Assigned task:
For this listing, report how many lines contain the string "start", using only a number.

Source data:
-=-=-=-=-

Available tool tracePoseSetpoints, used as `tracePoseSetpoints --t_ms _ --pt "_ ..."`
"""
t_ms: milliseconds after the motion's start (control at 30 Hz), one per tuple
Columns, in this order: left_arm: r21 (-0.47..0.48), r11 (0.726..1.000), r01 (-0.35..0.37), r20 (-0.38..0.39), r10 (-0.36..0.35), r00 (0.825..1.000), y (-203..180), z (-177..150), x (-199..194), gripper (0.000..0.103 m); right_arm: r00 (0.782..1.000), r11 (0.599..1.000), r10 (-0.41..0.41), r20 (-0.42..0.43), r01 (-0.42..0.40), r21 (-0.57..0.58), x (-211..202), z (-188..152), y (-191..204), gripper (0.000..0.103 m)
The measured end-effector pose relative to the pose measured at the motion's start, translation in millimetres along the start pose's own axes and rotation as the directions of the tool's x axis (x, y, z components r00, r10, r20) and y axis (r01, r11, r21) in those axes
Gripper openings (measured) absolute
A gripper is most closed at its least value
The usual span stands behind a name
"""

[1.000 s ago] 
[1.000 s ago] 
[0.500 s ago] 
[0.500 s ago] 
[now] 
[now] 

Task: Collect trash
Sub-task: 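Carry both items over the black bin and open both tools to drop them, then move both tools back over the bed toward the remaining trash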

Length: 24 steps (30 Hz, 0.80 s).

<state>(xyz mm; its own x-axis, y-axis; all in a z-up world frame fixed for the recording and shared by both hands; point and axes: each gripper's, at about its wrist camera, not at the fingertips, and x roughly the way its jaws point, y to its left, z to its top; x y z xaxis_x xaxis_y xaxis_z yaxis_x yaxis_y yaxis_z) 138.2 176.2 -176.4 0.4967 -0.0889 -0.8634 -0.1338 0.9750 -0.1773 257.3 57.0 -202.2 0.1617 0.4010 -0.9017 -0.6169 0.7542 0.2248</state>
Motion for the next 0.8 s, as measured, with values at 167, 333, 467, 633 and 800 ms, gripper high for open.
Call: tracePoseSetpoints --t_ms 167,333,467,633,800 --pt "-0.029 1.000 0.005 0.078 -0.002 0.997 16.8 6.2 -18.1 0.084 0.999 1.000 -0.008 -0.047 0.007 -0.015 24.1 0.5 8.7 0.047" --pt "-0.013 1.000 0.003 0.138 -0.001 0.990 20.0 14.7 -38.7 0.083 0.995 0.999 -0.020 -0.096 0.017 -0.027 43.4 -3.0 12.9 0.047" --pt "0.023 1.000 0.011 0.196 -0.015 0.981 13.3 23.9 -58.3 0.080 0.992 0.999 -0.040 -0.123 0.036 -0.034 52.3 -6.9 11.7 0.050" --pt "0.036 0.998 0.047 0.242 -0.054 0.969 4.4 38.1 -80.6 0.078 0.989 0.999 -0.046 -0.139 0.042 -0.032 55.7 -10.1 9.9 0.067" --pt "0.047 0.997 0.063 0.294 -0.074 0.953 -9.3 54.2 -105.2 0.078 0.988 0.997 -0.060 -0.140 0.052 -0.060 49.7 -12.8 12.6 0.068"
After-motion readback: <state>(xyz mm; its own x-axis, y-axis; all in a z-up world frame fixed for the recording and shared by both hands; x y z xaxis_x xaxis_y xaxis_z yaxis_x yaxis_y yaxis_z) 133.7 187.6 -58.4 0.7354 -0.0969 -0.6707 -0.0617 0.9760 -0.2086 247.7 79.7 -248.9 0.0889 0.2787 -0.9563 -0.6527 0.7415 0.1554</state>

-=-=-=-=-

Answer to this problem:
2